**Task requirements:**
Please restate the data exactly, from the first line to the last.

Extracted data below:

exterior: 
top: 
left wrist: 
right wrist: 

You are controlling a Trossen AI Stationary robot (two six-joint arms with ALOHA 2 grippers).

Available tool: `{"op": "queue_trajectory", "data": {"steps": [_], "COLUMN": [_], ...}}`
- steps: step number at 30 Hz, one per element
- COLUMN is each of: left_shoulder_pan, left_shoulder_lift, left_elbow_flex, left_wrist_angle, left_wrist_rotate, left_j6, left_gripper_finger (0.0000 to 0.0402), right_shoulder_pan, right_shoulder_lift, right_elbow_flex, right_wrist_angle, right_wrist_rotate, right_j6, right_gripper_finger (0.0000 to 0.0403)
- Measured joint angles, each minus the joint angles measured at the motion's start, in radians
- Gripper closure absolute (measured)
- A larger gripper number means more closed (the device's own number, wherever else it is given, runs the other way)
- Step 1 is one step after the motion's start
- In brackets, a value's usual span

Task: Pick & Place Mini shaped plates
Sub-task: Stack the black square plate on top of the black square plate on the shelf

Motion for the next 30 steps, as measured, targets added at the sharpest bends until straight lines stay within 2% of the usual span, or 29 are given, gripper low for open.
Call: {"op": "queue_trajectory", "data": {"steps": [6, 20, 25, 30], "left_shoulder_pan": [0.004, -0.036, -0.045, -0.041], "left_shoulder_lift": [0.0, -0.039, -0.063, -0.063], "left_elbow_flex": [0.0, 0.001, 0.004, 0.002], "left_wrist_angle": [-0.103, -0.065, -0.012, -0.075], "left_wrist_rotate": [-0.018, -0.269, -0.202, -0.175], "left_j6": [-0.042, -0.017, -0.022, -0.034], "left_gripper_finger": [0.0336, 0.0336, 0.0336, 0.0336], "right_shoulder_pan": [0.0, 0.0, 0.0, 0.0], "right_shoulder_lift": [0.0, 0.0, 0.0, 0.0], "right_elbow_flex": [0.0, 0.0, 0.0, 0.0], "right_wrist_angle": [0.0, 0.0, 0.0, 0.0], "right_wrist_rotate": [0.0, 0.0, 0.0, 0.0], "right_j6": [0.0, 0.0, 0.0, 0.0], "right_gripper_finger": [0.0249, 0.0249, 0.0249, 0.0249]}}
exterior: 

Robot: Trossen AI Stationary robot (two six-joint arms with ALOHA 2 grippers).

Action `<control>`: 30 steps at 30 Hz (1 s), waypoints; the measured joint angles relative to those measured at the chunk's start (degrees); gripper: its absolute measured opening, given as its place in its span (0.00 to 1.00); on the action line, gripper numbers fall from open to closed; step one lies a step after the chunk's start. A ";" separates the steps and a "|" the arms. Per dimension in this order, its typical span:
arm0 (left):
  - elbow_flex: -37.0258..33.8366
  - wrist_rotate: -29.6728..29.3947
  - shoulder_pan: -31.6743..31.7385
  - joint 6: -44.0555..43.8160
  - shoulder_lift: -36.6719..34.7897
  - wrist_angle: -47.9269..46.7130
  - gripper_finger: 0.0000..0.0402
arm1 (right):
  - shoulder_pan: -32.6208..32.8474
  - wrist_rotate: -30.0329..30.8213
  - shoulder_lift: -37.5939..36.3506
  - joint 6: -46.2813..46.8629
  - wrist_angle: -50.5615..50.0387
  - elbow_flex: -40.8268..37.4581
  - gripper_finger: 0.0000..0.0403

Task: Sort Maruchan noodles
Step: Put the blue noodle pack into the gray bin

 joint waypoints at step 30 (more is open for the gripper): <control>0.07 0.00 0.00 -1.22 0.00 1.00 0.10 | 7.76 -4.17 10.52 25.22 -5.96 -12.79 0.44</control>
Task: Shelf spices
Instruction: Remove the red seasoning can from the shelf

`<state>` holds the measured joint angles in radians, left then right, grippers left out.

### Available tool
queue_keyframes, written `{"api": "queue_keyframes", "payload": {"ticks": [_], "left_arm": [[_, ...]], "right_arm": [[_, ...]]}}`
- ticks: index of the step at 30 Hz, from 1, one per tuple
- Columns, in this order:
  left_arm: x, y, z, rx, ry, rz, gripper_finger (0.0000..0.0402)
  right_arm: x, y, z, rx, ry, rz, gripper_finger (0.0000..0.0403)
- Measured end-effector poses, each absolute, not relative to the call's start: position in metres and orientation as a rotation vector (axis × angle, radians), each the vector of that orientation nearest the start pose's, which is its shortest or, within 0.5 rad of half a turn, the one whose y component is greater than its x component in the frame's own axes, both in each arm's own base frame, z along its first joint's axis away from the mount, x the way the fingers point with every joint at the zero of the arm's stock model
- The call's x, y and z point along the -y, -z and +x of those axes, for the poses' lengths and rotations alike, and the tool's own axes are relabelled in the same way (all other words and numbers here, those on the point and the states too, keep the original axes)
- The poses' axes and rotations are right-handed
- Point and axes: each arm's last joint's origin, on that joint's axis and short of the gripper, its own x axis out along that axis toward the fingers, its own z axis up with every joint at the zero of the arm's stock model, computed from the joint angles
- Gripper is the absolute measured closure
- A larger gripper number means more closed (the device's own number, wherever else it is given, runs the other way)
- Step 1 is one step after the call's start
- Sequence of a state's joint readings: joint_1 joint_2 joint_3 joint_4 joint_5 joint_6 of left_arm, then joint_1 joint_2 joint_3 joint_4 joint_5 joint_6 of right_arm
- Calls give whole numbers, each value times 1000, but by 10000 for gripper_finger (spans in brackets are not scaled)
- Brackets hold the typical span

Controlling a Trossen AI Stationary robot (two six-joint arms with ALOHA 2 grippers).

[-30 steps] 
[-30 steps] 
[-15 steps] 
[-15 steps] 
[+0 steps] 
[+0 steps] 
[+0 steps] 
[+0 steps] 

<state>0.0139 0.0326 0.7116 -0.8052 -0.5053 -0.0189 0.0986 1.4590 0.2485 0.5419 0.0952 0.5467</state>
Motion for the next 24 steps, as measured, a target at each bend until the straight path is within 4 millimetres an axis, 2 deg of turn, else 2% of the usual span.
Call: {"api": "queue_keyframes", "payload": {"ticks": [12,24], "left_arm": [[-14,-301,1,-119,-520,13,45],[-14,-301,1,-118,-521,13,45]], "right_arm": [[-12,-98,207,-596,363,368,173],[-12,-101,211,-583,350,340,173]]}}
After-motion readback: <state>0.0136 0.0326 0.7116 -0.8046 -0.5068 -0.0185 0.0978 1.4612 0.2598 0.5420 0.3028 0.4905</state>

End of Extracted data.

**Output:**
exterior: 
top: 
left wrist: 
right wrist: 

You are controlling a Trossen AI Stationary robot (two six-joint arms with ALOHA 2 grippers).

Available tool: `{"op": "queue_trajectory", "data": {"steps": [_], "COLUMN": [_], ...}}`
- steps: step number at 30 Hz, one per element
- COLUMN is each of: left_shoulder_pan, left_shoulder_lift, left_elbow_flex, left_wrist_angle, left_wrist_rotate, left_j6, left_gripper_finger (0.0000 to 0.0402), right_shoulder_pan, right_shoulder_lift, right_elbow_flex, right_wrist_angle, right_wrist_rotate, right_j6, right_gripper_finger (0.0000 to 0.0403)
- Measured joint angles, each minus the joint angles measured at the motion's start, in radians
- Gripper closure absolute (measured)
- A larger gripper number means more closed (the device's own number, wherever else it is given, runs the other way)
- Step 1 is one step after the motion's start
- In brackets, a value's usual span

Task: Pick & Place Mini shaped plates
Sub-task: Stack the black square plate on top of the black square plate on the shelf

Motion for the next 30 steps, as measured, targets added at the sharpest bends until straight lines stay within 2% of the usual span, or 29 are given, gripper low for open.
Call: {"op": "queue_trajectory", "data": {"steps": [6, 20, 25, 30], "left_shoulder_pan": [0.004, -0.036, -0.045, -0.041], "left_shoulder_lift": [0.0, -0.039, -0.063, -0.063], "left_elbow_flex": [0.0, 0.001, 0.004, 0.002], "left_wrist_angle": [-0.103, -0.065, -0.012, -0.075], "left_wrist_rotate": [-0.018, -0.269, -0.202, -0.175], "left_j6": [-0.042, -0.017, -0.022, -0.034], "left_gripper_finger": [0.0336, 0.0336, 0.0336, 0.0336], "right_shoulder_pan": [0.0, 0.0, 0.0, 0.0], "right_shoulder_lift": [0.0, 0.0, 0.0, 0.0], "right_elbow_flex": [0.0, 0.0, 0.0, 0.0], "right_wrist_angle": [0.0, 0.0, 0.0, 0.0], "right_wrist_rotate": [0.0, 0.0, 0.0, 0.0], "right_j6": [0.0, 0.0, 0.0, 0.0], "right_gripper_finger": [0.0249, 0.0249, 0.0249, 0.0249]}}
exterior: 

Robot: Trossen AI Stationary robot (two six-joint arms with ALOHA 2 grippers).

Action `<control>`: 30 steps at 30 Hz (1 s), waypoints; the measured joint angles relative to those measured at the chunk's start (degrees); gripper: its absolute measured opening, given as its place in its span (0.00 to 1.00); on the action line, gripper numbers fall from open to closed; step one lies a step after the chunk's start. A ";" separates the steps and a "|" the arms. Per dimension in this order, its typical span:
arm0 (left):
  - elbow_flex: -37.0258..33.8366
  - wrist_rotate: -29.6728..29.3947
  - shoulder_pan: -31.6743..31.7385
  - joint 6: -44.0555..43.8160
  - shoulder_lift: -36.6719..34.7897
  - wrist_angle: -47.9269..46.7130
  - gripper_finger: 0.0000..0.0402
arm1 (right):
  - shoulder_pan: -32.6208..32.8474
  - wrist_rotate: -30.0329..30.8213
  - shoulder_lift: -37.5939..36.3506
  - joint 6: -46.2813..46.8629
  - wrist_angle: -50.5615..50.0387
  - elbow_flex: -40.8268..37.4581
  - gripper_finger: 0.0000..0.0403

Task: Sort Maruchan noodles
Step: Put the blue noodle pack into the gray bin

 joint waypoints at step 30 (more is open for the gripper): <control>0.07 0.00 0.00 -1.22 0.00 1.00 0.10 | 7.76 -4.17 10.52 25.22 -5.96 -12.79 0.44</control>
Task: Shelf spices
Instruction: Remove the red seasoning can from the shelf

`<state>` holds the measured joint angles in radians, left then right, grippers left out.

### Available tool
queue_keyframes, written `{"api": "queue_keyframes", "payload": {"ticks": [_], "left_arm": [[_, ...]], "right_arm": [[_, ...]]}}`
- ticks: index of the step at 30 Hz, from 1, one per tuple
- Columns, in this order:
  left_arm: x, y, z, rx, ry, rz, gripper_finger (0.0000..0.0402)
  right_arm: x, y, z, rx, ry, rz, gripper_finger (0.0000..0.0403)
- Measured end-effector poses, each absolute, not relative to the call's start: position in metres and orientation as a rotation vector (axis × angle, radians), each the vector of that orientation nearest the start pose's, which is its shortest or, within 0.5 rad of half a turn, the one whose y component is greater than its x component in the frame's own axes, both in each arm's own base frame, z along its first joint's axis away from the mount, x the way the fingers point with every joint at the zero of the arm's stock model
- The call's x, y and z point along the -y, -z and +x of those axes, for the poses' lengths and rotations alike, and the tool's own axes are relabelled in the same way (all other words and numbers here, those on the point and the states too, keep the original axes)
- The poses' axes and rotations are right-handed
- Point and axes: each arm's last joint's origin, on that joint's axis and short of the gripper, its own x axis out along that axis toward the fingers, its own z axis up with every joint at the zero of the arm's stock model, computed from the joint angles
- Gripper is the absolute measured closure
- A larger gripper number means more closed (the device's own number, wherever else it is given, runs the other way)
- Step 1 is one step after the call's start
- Sequence of a state's joint readings: joint_1 joint_2 joint_3 joint_4 joint_5 joint_6 of left_arm, then joint_1 joint_2 joint_3 joint_4 joint_5 joint_6 of right_arm
- Calls give whole numbers, each value times 1000, but by 10000 for gripper_finger (spans in brackets are not scaled)
- Brackets hold the typical span

Controlling a Trossen AI Stationary robot (two six-joint arms with ALOHA 2 grippers).

[-30 steps] 
[-30 steps] 
[-15 steps] 
[-15 steps] 
[+0 steps] 
[+0 steps] 
[+0 steps] 
[+0 steps] 

<state>0.0139 0.0326 0.7116 -0.8052 -0.5053 -0.0189 0.0986 1.4590 0.2485 0.5419 0.0952 0.5467</state>
Motion for the next 24 steps, as measured, a target at each bend until the straight path is within 4 millimetres an axis, 2 deg of turn, else 2% of the usual span.
Call: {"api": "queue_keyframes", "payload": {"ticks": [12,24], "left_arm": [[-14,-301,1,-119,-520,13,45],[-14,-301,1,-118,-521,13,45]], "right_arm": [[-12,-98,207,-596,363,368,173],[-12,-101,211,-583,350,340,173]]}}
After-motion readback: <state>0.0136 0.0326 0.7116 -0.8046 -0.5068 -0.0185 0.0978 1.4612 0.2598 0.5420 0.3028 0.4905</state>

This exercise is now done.